1984 era un año que venía con muy mala fama, y fue en efecto un año inquietante. Una noche la televisión pública puso, en el canal de mayor audiencia de los dos únicos canales que existían y a la hora en la que millones de españoles cenaban frente al televisor, un documental de ciencia, historia del cosmos y un montón de cosas más que era muy crítico con arraigadas creencias. El mismo año, en esa televisión, una troupe de izquierdistas creo un espacio para niños, con muñecos cutres, donde los malos eran los duendes y los capitalistas ¿Qué falló? ¿Que hacia José Luis Moreno?
La televisión que había servido de medio de propaganda para un régimen conservador y brujeril empezó a radiar divulgación científica y a maltratar al capitalismo y a la religión. Esta anomalía ochentera es sorprendente porque ahora reconocemos que la idea de que el Estado utilice la televisión pública con el fin de formar la identidad nacional o algún tipo de ideología o espíritu de ciudadanía es una aspiración demasiado fascista para nuestra sensibilidad liberal, y cosa cada vez más difícil.
España tuvo un imperio que logró mantener bastante bien su cosmovisión en las cabezas de sus súbditos en un periodo muy complicado entre el siglo XVI y el XVII, cuando la imprenta estaba ya distribuyendo biblias a toda máquina, el poder de la burguesía crecía y la nueva herejía del protestantismo azotaba Europa. El renacimiento no era ya el tiempo tranquilo de antaño, donde los movimientos heréticos se podían resolver mediante una buena matanza.
Mantener a un dios y la idea del imperio durante ese siglo y en adelante fue posible gracias a ingentes cantidades de oro, mucha mano dura con la heterodoxia y los libros y una extensa, cohesionada y bien cuidada red de clérigos, ineludible cuando había que señalar al que debía ser corregido, pero aun más necesaria a la hora de modelar las mentalidades mediante la educación y la persuasión en las escuelas, las iglesias y los confesionarios. Pero la convulsa política que vivían las naciones europeas, el auge del capitalismo y la imprenta, que escupía cada vez más libros, fue carcomiendo y estropeando todo el sistema. Incapaz de seguir oscureciendo, el imperio sucumbió ante el ancho mundo de ideas y situaciones que abrían los mercados y las nuevas tecnologías.
Tiempo después el Reich de los mil años puso de su parte una nueva tecnología que a la gente le resulta más cómoda que las letras y para los nazis era, en ese momento, mucho más controlable que los libros. A mediados de los años treinta los nazis se habían hecho con las emisoras de radio de Alemania e incentivaron la fabricación de un receptor asequible a las clases populares.
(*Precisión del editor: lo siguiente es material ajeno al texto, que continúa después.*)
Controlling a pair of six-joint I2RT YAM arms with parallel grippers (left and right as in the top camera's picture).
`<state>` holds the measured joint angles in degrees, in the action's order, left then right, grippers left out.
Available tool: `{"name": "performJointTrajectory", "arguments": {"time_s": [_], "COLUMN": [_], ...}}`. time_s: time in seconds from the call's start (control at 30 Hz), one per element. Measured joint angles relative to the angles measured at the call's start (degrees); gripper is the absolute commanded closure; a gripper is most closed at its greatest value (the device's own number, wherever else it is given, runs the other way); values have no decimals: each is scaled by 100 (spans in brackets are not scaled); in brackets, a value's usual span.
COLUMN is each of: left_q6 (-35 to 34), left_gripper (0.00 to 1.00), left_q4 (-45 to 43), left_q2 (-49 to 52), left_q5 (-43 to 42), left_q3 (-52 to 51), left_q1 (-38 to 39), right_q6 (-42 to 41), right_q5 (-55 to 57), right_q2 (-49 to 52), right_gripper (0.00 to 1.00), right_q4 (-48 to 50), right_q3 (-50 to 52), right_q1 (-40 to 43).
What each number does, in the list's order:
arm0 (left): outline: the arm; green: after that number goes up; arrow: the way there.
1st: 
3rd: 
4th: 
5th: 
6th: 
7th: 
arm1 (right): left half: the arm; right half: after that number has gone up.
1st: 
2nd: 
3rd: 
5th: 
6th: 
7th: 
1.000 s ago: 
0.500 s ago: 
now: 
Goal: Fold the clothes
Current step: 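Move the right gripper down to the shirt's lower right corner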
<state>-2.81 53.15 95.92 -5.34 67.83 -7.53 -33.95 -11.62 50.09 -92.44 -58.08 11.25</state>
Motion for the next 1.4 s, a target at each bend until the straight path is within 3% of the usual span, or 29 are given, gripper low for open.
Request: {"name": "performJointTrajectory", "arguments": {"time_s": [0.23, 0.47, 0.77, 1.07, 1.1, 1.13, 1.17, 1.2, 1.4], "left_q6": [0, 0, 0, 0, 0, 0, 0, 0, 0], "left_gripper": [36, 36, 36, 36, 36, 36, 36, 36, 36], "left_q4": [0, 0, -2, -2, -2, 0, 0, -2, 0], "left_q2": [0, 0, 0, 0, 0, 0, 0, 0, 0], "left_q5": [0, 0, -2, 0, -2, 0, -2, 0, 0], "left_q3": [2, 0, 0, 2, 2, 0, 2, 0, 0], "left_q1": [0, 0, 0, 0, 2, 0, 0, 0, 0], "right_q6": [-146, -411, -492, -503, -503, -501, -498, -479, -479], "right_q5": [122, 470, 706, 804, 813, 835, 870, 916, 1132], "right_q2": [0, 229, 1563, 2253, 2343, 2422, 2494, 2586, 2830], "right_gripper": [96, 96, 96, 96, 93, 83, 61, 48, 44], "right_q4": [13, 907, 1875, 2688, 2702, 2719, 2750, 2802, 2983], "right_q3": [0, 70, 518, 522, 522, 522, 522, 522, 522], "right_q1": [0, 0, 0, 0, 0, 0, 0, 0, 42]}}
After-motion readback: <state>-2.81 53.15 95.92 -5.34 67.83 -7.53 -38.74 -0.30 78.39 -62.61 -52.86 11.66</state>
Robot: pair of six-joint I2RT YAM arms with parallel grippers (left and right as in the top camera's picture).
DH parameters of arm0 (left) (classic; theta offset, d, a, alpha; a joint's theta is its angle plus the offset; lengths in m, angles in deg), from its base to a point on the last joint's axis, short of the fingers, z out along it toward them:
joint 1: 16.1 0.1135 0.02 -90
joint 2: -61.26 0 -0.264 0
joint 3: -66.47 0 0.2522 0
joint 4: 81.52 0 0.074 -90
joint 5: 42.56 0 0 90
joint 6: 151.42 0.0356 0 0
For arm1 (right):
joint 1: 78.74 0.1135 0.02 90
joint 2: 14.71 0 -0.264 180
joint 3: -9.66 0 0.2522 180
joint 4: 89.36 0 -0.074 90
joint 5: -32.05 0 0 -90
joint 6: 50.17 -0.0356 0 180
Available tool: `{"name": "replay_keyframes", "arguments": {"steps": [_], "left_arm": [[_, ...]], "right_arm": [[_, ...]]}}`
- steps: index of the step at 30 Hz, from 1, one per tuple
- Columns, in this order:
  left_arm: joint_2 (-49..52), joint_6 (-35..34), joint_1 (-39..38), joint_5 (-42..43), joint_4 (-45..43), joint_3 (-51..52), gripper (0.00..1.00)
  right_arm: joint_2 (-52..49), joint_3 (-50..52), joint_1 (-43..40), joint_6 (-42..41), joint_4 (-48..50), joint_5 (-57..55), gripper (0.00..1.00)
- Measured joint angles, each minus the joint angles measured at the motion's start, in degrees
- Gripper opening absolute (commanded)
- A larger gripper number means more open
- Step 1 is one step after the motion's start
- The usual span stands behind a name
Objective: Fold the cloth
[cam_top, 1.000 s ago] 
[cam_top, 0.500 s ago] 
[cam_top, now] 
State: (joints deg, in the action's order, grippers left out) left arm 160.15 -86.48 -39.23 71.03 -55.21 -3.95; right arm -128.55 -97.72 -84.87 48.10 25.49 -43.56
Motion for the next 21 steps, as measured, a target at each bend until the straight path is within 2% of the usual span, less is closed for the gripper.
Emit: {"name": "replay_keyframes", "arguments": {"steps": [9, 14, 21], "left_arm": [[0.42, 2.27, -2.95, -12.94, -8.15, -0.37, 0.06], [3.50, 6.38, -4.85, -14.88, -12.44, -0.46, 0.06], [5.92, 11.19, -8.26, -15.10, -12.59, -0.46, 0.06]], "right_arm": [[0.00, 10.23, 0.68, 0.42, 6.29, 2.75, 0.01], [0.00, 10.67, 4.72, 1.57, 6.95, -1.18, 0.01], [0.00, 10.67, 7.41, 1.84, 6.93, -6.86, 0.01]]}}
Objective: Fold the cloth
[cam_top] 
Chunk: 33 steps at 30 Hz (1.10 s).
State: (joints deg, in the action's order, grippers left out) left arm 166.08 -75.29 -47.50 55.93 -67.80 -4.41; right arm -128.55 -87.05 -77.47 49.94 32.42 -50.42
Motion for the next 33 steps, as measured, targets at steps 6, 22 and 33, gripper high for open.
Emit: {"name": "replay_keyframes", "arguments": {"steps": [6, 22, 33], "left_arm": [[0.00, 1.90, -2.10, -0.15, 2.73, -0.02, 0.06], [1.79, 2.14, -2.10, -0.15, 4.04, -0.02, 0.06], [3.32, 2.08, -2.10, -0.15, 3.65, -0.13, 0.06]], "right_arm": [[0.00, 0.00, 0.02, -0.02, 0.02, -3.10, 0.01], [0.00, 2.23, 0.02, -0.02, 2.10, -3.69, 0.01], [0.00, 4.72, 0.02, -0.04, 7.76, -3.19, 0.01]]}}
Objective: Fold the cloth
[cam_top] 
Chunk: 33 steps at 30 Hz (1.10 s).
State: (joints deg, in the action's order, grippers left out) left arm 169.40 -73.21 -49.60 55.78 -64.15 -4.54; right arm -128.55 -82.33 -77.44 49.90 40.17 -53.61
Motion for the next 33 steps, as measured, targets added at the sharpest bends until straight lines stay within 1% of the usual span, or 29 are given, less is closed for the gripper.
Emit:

En este sentido los nazis crearon a su público volcando a mansalva sobre el pueblo alemán aparatos de radio baratos que prácticamente sólo podían sintonizar sus emisoras.
Se cuenta que durante un mitin de Hitler uno podía pasear por el centro de Berlin sin radio o smartphone y no perder el hilo del discurso, porque la voz del führer salía por la ventana de cada casa. Esa ventana que los políticos pudieron aprovechar durante todo el siglo XX para experimentar con totalitarismos o darle un nuevo impulso al nacionalismo, primero con la radio y después con la televisión, se va cerrando en el siglo XXI y ahora volvemos a una situación similar a la que atravesó el imperio español. En ese momento la estrategia del sistema frente a las nuevas ideas y tecnologías fue oscurecerlas, el precio a largo plazo fue el atraso y la desintegración del imperio.
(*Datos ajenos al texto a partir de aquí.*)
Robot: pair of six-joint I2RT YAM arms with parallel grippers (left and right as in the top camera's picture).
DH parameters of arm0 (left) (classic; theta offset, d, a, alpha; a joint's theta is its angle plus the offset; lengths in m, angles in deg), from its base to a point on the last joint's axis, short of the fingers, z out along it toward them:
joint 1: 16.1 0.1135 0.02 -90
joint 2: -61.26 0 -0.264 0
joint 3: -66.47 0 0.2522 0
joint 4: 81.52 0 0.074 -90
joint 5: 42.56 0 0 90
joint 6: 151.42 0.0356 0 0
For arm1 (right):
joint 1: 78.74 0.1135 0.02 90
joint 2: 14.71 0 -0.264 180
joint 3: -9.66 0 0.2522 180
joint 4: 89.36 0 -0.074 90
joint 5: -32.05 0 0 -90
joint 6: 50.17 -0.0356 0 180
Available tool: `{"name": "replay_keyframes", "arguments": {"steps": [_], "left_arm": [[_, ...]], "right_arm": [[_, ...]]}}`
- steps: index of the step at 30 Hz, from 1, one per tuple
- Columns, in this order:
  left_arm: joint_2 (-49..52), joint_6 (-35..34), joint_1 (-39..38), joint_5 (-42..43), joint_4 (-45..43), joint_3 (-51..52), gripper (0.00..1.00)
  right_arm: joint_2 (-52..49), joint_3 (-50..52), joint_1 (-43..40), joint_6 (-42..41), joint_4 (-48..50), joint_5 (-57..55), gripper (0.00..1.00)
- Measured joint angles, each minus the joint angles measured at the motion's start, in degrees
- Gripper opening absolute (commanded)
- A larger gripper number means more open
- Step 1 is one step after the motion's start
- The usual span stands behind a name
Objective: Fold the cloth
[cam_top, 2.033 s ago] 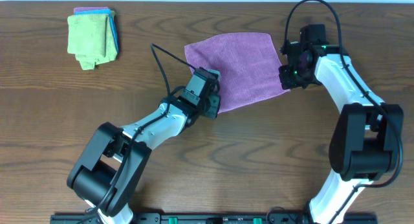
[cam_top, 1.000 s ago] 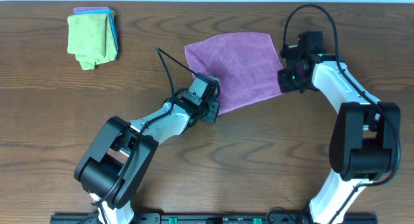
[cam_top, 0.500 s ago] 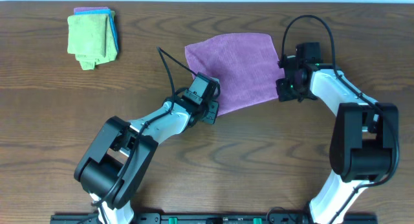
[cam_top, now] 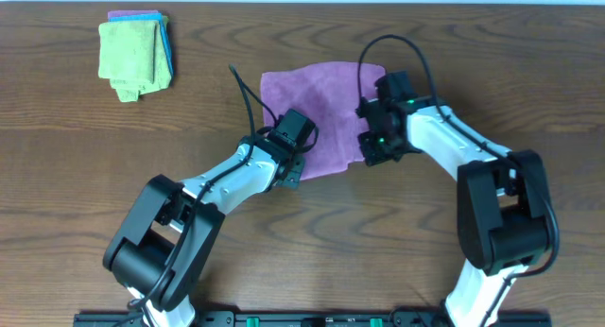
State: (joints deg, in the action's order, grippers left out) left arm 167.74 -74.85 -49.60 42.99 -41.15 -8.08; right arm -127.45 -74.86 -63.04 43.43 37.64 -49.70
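Note:
The purple cloth [cam_top: 321, 105] lies in the middle of the table, drawn in narrower on its right side. My left gripper [cam_top: 301, 163] sits on the cloth's near left corner. My right gripper [cam_top: 370, 149] is at the near right edge, with the cloth gathered toward it. The wrists cover both pairs of fingers, but the cloth follows each hand, so both grippers appear shut on it.
A stack of folded cloths [cam_top: 135, 48], green on top with blue and purple under it, sits at the far left of the brown wooden table [cam_top: 529, 43]. Cables loop above both wrists.
My right gripper has moved left and nearer, and the cloth's right edge came with it. My left gripper and the cloth's far left corner shifted slightly left.
At first the cloth lay flat, my left gripper just off its near left corner and the right arm away at the far right. Then the right gripper was at the cloth's right edge and the left on the near corner. Now the cloth is drawn narrower between them.

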Motion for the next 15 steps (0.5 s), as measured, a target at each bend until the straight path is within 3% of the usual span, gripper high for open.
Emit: {"name": "replay_keyframes", "arguments": {"steps": [15], "left_arm": [[-1.77, -3.08, 5.62, -2.34, 8.13, 1.07, 0.06]], "right_arm": [[1.09, 1.55, 0.74, -5.53, -3.74, 0.37, 0.02]]}}
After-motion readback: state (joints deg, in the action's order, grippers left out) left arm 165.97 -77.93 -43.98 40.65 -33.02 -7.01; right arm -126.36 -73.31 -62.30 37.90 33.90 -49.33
Hoy el Estado ya no tiene la capacidad de poner una reducida y selecta información en todos los cerebros de un país, ni la seguridad de que estos cerebros sólo van a operar con esas ideas porque no tienen otras. Ahora tenemos mucha y muy diversa información y a la vez existe un régimen en el que compiten varias ideologías. En estas circunstancias los partidos en el gobierno pocas veces se ponen de acuerdo en cómo utilizar la televisión como medio para ilustrar al pueblo, sin embargo si que suelen coincidir en como usarla para atontarlo.
Pero esto no obedece a una conspiración, los reptilianos que gobiernan no deciden qué contenido van a introducir en la televisión con el fin de entontecer a la gente, más bien deciden, según ocurren las cosas, lo que no pueden poner, para no exponer su ideología y no perder votos. De este modo recortando sus ideas acaban dejando un gran espacio que es rellenado por las producciones sin ideas, y generalmente por el mercado, en el que todos coinciden y al que están vinculados, y que a su vez crece y les enriquece con las producciones más trogloditas. Sin embargo esta forma de hacer las cosas acaba funcionando al menos a cierto plazo, porque si antes para preservarse el imperio oscurecía reprimiendo y censurando, hoy el sistema resiste gracias a la basura que se genera en los medios. Esta basura es el ruido necesario para atontar, confundir y fragmentar la reacción al sistema.